Dataset records
◇ ◇ ◇
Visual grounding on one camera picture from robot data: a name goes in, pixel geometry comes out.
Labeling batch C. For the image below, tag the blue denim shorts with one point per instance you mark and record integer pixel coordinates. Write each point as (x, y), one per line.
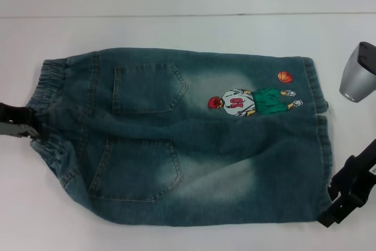
(182, 151)

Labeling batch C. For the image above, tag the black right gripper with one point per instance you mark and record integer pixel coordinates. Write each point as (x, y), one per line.
(357, 180)

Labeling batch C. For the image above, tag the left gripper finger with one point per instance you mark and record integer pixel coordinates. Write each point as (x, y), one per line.
(20, 130)
(17, 113)

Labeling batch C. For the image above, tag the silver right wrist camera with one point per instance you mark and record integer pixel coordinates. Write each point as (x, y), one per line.
(357, 77)

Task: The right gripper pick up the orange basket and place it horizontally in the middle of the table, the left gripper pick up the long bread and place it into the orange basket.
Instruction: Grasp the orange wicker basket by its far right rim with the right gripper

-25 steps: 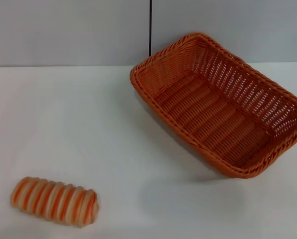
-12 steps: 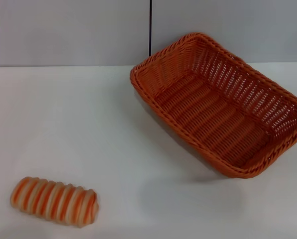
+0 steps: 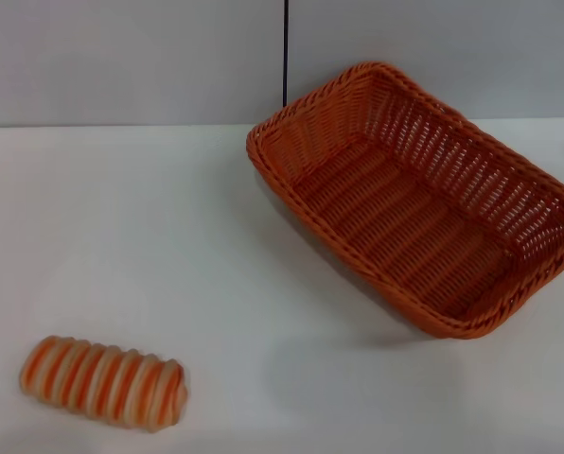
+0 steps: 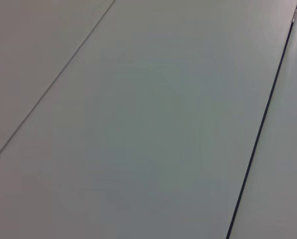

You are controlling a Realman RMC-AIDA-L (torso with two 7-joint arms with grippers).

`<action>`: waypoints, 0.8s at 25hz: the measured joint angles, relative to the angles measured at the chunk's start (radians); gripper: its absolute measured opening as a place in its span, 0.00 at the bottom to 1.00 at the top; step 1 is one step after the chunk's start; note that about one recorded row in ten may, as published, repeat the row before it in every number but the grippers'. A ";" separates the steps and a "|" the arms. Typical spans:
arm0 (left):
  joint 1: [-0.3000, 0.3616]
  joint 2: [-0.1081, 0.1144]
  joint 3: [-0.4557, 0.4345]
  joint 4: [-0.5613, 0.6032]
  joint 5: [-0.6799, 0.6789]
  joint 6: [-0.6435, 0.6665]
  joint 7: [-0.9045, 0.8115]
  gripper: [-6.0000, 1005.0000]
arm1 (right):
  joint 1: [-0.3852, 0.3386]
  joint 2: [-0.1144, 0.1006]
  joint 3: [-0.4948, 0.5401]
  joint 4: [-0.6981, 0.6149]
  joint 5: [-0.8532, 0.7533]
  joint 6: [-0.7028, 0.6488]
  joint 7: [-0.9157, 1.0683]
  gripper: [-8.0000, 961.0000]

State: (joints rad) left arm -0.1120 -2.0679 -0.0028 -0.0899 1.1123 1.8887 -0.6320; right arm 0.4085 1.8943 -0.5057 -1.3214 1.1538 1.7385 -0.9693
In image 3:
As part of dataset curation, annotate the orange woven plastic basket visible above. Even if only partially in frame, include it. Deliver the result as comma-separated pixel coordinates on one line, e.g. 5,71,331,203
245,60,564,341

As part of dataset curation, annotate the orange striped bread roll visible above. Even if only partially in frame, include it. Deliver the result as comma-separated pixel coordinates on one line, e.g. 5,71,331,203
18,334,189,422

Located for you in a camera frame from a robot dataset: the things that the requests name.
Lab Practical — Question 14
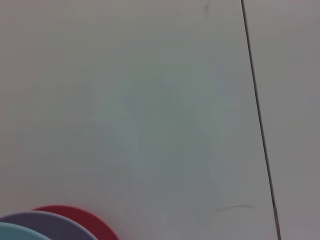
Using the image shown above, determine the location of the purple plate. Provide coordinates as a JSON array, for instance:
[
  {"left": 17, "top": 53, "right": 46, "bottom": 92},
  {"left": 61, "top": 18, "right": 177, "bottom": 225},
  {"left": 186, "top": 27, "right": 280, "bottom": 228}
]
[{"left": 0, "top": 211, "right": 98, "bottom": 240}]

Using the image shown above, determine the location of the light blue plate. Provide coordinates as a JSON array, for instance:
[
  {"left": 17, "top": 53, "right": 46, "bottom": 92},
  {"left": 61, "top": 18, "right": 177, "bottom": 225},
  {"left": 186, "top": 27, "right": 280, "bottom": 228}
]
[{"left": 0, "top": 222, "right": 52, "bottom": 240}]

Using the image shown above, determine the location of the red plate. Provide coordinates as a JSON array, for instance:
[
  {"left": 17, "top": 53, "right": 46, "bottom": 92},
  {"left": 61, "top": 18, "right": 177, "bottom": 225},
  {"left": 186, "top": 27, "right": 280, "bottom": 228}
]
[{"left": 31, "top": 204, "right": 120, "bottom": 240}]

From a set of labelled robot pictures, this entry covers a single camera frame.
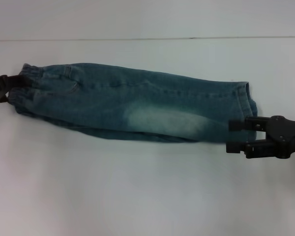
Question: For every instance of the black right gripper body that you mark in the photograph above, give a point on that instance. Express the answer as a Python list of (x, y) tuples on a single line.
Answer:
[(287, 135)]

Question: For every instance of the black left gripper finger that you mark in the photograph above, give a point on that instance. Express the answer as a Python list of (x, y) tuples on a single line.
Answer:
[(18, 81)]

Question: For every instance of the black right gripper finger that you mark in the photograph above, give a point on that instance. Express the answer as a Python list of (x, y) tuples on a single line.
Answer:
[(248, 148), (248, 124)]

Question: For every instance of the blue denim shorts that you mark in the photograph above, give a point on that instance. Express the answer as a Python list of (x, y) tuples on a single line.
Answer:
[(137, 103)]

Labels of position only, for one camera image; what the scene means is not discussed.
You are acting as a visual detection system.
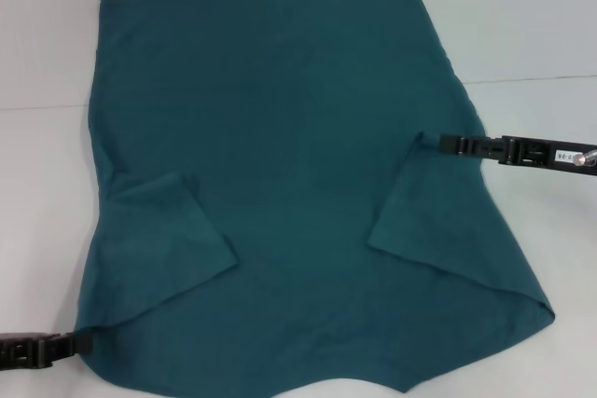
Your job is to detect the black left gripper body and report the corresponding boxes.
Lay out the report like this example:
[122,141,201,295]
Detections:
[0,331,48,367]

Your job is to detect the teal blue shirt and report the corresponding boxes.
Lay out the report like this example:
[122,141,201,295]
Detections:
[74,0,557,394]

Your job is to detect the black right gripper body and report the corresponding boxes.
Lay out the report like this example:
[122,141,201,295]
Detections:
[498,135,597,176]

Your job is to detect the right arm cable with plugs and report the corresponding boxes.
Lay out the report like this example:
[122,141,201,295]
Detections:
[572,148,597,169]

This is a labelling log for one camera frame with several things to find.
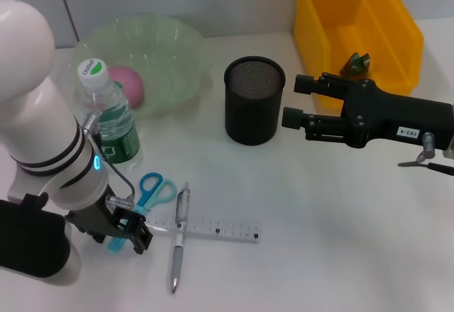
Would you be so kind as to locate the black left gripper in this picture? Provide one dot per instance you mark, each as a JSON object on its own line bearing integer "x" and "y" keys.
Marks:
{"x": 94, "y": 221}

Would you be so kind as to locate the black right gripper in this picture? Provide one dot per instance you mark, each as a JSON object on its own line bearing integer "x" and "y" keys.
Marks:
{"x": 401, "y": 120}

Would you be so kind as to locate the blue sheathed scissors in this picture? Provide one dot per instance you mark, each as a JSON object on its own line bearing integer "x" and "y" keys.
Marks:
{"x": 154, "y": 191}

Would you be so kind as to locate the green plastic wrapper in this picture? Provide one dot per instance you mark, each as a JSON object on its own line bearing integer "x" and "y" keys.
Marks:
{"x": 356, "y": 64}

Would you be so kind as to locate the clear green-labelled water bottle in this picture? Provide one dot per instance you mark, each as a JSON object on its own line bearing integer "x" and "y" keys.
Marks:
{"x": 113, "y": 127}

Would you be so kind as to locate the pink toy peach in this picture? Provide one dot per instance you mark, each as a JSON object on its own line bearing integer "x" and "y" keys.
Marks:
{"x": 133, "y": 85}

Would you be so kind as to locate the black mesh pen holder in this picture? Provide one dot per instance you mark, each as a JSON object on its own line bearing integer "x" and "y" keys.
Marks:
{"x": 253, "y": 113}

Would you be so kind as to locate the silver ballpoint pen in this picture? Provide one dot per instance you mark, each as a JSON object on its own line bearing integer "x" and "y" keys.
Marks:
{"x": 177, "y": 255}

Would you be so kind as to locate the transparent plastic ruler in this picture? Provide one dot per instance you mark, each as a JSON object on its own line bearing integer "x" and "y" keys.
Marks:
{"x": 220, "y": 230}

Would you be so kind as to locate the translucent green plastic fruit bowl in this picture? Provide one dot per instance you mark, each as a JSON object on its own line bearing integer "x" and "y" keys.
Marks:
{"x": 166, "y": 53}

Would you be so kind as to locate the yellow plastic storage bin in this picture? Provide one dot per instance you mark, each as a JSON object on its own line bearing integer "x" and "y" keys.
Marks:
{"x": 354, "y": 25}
◇ ◇ ◇
*Goal of the exercise*
Please set down the data above exactly as given, leaving every picture out.

*Result of the task*
Visual grounding on one camera picture from robot data: a name goes in, pixel geometry comes out.
Labeling batch C. For the image below, tag the blue denim shorts with one point per instance you mark and record integer pixel coordinates. Write each point as (x, y), one per line.
(182, 151)

Labeling batch C. For the image above, tag the black right gripper with one point per instance you mark and record integer pixel coordinates. Write each point as (x, y), one per line.
(357, 180)

Labeling batch C. For the image above, tag the left gripper finger with one point per instance you mark and record integer pixel coordinates. Write each point as (x, y), one per line.
(20, 130)
(17, 113)

Labeling batch C. For the image above, tag the silver right wrist camera with one point per instance you mark and record integer pixel coordinates. Write each point as (x, y), one per line.
(357, 77)

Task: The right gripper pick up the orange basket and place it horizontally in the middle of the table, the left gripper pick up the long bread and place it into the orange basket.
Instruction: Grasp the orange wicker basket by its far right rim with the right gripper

-25 steps: 
-12 steps: 
+0 steps: 
+0 steps: 

You are controlling a Realman RMC-AIDA-L (torso with two 7-joint arms with grippers).

`<action>`: waypoints, 0.8s at 25hz: the measured joint angles, relative to the angles measured at the chunk's start (radians); gripper: its absolute measured opening as a place in its span, 0.00 at the bottom to 1.00 at the top; step 1 is one step after the chunk's start; note that about one recorded row in ten may, as published, repeat the row before it in every number but the grippers'. A ";" separates the steps and a "|" the arms. Typical spans:
arm0 (left):
  joint 1: [-0.3000, 0.3616]
  joint 2: [-0.1081, 0.1144]
  joint 3: [-0.4557, 0.4345]
  joint 4: [-0.5613, 0.6032]
  joint 5: [-0.6799, 0.6789]
  joint 6: [-0.6435, 0.6665]
  joint 7: [-0.9045, 0.8115]
  gripper: [-6.0000, 1005.0000]
arm1 (right):
  joint 1: [-0.3852, 0.3386]
  joint 2: [-0.1144, 0.1006]
  joint 3: [-0.4948, 0.5401]
  joint 4: [-0.6981, 0.6149]
  joint 5: [-0.8532, 0.7533]
  joint 6: [-0.7028, 0.6488]
  joint 7: [-0.9157, 1.0683]
  gripper: [-8.0000, 961.0000]

State: (joints rad) left arm -0.1120 -2.0679 -0.0028 -0.0899 1.1123 1.8887 -0.6320; right arm 0.4085 1.8943 -0.5057 -1.3214 1.1538 1.7385 -0.9693
In image 3:
As part of dataset curation, annotate the orange woven plastic basket visible above. Even if only partially in frame, include it. Deliver the result as comma-separated pixel coordinates on one line, e.g. 5,71,331,203
245,60,564,341

As part of dataset curation, annotate the orange striped bread roll visible above. Even if only partially in frame, include it. Deliver the result as comma-separated pixel coordinates on one line, e.g. 5,71,331,203
18,334,189,422

Located for you in a camera frame from a robot dataset: the things that the requests name.
Lab Practical — Question 14
Using the image shown above, determine the location of the purple plate. Provide coordinates as a JSON array, for instance:
[
  {"left": 17, "top": 53, "right": 46, "bottom": 92},
  {"left": 61, "top": 18, "right": 177, "bottom": 225},
  {"left": 186, "top": 27, "right": 280, "bottom": 228}
]
[{"left": 0, "top": 211, "right": 98, "bottom": 240}]

Using the image shown above, determine the location of the light blue plate. Provide coordinates as a JSON array, for instance:
[
  {"left": 17, "top": 53, "right": 46, "bottom": 92},
  {"left": 61, "top": 18, "right": 177, "bottom": 225},
  {"left": 186, "top": 27, "right": 280, "bottom": 228}
]
[{"left": 0, "top": 222, "right": 52, "bottom": 240}]

Using the image shown above, determine the location of the red plate. Provide coordinates as a JSON array, for instance:
[
  {"left": 17, "top": 53, "right": 46, "bottom": 92},
  {"left": 61, "top": 18, "right": 177, "bottom": 225},
  {"left": 186, "top": 27, "right": 280, "bottom": 228}
]
[{"left": 31, "top": 204, "right": 120, "bottom": 240}]

From a set of labelled robot pictures, this entry covers a single camera frame.
Question: For every instance of the black right gripper body that you mark in the photograph above, give a point on that instance. Express the answer as a Python list of (x, y) tuples on a single line.
Answer:
[(287, 135)]

Question: For every instance of the black left gripper finger that you mark in the photograph above, give a point on that instance. Express the answer as a Python list of (x, y) tuples on a single line.
Answer:
[(18, 81)]

Question: For every instance of the black right gripper finger that you mark in the photograph above, give a point on that instance. Express the answer as a Python list of (x, y) tuples on a single line.
Answer:
[(248, 148), (248, 124)]

Question: For every instance of the blue denim shorts that you mark in the photograph above, give a point on that instance. Express the answer as a Python list of (x, y) tuples on a single line.
Answer:
[(137, 103)]

Labels of position only, for one camera image; what the scene means is not discussed.
You are acting as a visual detection system.
Your job is to detect the black left gripper body and report the corresponding boxes.
Lay out the report like this example:
[122,141,201,295]
Detections:
[0,331,48,367]

Your job is to detect the teal blue shirt and report the corresponding boxes.
Lay out the report like this example:
[122,141,201,295]
Detections:
[74,0,557,394]

Your job is to detect the black right gripper body and report the corresponding boxes.
Lay out the report like this example:
[122,141,201,295]
Detections:
[498,135,597,176]

Your job is to detect the right arm cable with plugs and report the corresponding boxes.
Lay out the report like this example:
[122,141,201,295]
Detections:
[572,148,597,169]

This is a labelling log for one camera frame with several things to find.
Would you be so kind as to locate the black left gripper in this picture? Provide one dot per instance you mark, each as a JSON object on its own line bearing integer "x" and "y" keys.
Marks:
{"x": 94, "y": 221}

Would you be so kind as to locate the black right gripper in this picture? Provide one dot per instance you mark, each as a JSON object on its own line bearing integer "x" and "y" keys.
Marks:
{"x": 401, "y": 120}

Would you be so kind as to locate the blue sheathed scissors in this picture? Provide one dot per instance you mark, each as a JSON object on its own line bearing integer "x" and "y" keys.
Marks:
{"x": 154, "y": 191}

Would you be so kind as to locate the green plastic wrapper in this picture? Provide one dot per instance you mark, each as a JSON object on its own line bearing integer "x" and "y" keys.
Marks:
{"x": 356, "y": 64}

Would you be so kind as to locate the clear green-labelled water bottle in this picture? Provide one dot per instance you mark, each as a JSON object on its own line bearing integer "x" and "y" keys.
Marks:
{"x": 113, "y": 127}

Would you be so kind as to locate the pink toy peach in this picture? Provide one dot per instance you mark, each as a JSON object on its own line bearing integer "x" and "y" keys.
Marks:
{"x": 133, "y": 85}

Would you be so kind as to locate the black mesh pen holder in this picture? Provide one dot per instance you mark, each as a JSON object on its own line bearing integer "x" and "y" keys.
Marks:
{"x": 253, "y": 113}

Would you be so kind as to locate the silver ballpoint pen in this picture? Provide one dot per instance you mark, each as a JSON object on its own line bearing integer "x" and "y" keys.
Marks:
{"x": 177, "y": 255}

Would you be so kind as to locate the transparent plastic ruler in this picture? Provide one dot per instance you mark, each as a JSON object on its own line bearing integer "x" and "y" keys.
Marks:
{"x": 220, "y": 230}

Would you be so kind as to locate the translucent green plastic fruit bowl in this picture? Provide one dot per instance you mark, each as a JSON object on its own line bearing integer "x" and "y" keys.
Marks:
{"x": 166, "y": 53}

Would you be so kind as to locate the yellow plastic storage bin in this picture? Provide one dot per instance you mark, each as a JSON object on its own line bearing integer "x" and "y" keys.
Marks:
{"x": 354, "y": 25}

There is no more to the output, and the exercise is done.